Tax Risks to Common Unitholders
 
Our tax treatment depends on our status as a partnership for federal income tax purposes, as well as our not being subject to a material amount of entity-level taxation by individual states. If the IRS were to treat us as a corporation or if we were to become subject to a material amount of entity-level taxation for state tax purposes, then our cash available for distribution to unitholders would be substantially reduced.
 
The anticipated after-tax economic benefit of an investment in the common units depends largely on our being treated as a partnership for federal income tax purposes. We have not requested, and do not plan to request, a ruling from the IRS on this or any other tax matter affecting us.
 
If we were treated as a corporation for federal income tax purposes, we would pay federal income tax on our taxable income at the corporate tax rate, which is currently a maximum of 35% and would likely pay state income tax at varying rates. Distributions to our unitholders would generally be taxed again as corporate distributions, and no income, gains, losses or deductions would flow through to our unitholders. Because a tax would be imposed upon us as a corporation, our cash available for distribution to unitholders would be substantially reduced.
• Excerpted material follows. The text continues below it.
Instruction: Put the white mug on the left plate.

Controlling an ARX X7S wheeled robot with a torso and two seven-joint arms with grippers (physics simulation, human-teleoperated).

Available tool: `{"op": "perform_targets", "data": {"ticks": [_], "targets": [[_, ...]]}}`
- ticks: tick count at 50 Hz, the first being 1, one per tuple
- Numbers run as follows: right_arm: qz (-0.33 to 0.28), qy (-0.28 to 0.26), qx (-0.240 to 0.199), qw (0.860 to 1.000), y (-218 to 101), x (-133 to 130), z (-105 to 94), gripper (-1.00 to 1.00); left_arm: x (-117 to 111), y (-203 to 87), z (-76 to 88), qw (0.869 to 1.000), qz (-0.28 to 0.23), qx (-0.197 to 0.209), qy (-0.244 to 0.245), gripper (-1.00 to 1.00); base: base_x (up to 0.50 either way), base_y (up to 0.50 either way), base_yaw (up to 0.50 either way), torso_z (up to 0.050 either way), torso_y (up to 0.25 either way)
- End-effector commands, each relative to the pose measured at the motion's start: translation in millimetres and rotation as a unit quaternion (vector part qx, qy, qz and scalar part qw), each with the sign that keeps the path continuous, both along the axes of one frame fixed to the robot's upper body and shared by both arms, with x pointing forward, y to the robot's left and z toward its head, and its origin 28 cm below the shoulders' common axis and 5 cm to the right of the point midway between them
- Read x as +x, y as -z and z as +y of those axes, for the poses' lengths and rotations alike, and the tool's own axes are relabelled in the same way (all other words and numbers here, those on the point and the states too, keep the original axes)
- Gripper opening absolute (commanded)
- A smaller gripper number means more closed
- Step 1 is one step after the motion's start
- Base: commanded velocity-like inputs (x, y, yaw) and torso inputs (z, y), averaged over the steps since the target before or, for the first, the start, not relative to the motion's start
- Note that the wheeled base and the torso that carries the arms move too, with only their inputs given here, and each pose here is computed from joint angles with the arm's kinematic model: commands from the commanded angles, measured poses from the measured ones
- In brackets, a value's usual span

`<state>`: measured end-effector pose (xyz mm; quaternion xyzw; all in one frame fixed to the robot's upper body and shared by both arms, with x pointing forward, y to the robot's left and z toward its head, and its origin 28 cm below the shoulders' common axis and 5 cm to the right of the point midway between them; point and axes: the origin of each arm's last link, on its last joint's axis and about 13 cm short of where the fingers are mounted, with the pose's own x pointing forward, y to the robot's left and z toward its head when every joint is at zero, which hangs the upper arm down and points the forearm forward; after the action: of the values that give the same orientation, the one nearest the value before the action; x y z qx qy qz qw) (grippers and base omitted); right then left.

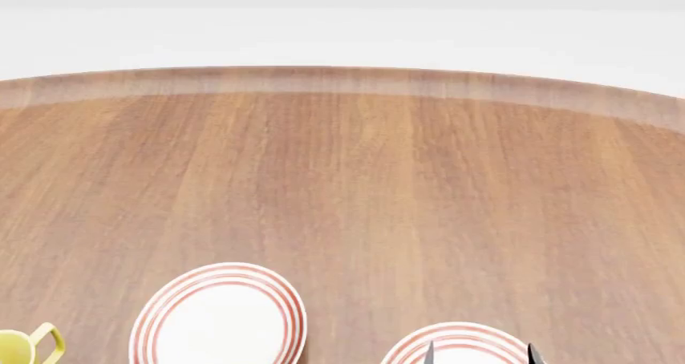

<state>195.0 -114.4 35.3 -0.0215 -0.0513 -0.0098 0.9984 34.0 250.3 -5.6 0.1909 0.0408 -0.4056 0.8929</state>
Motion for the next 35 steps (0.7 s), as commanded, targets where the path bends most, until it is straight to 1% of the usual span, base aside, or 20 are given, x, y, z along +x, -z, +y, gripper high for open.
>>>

Therefore, treatment of us as a corporation would result in a material reduction in the anticipated cash flow and after-tax return to the unitholders, likely causing a substantial reduction in the value of our common units.
 
Current law may change so as to cause us to be treated as a corporation for federal income tax purposes or otherwise subject us to entity-level taxation. For example, at the federal level, legislation has been proposed that would eliminate partnership tax treatment for certain publicly traded partnerships. Although such legislation would not apply to us as currently proposed, it could be amended prior to enactment in a manner that does apply to us. We are unable to predict whether any of these changes, or other proposals will ultimately be enacted. Any such changes could negatively impact the value of an investment in our common units. At the state level, because of widespread state budget deficits and other reasons, several states are evaluating ways to subject partnerships to entity-level taxation through the imposition of state income, franchise and other forms of taxation. Imposition of such a tax on us by any state will reduce the cash available for distribution to unitholders. Our partnership agreement provides that if a law is enacted or existing law is modified or interpreted in a manner that subjects us to taxation as a corporation or otherwise subjects us to entity-level taxation for federal, state or local income tax purposes, the minimum quarterly distribution amount and the target distribution amounts may be adjusted to reflect the impact of that law on us.
 
We prorate our items of income, gain, loss and deduction between transferors and transferees of our units each month based upon the ownership of our units on the first day of each month, instead of on the basis of the date a particular unit is transferred. The IRS may challenge this treatment, which could change the allocation of items of income, gain, loss and deduction among our unitholders.
 
We prorate our items of income, gain, loss and deduction between transferors and transferees of our units each month based upon the ownership of our units on the first day of each month, instead of on the basis of the date a particular unit is transferred. The use of this proration method may not be permitted under existing Treasury regulations, and, accordingly, our counsel is unable to opine as to the validity of this method. If the IRS were to challenge this method or new Treasury regulations were issued, we may be required to change the allocation of items of income, gain, loss and deduction among our unitholders.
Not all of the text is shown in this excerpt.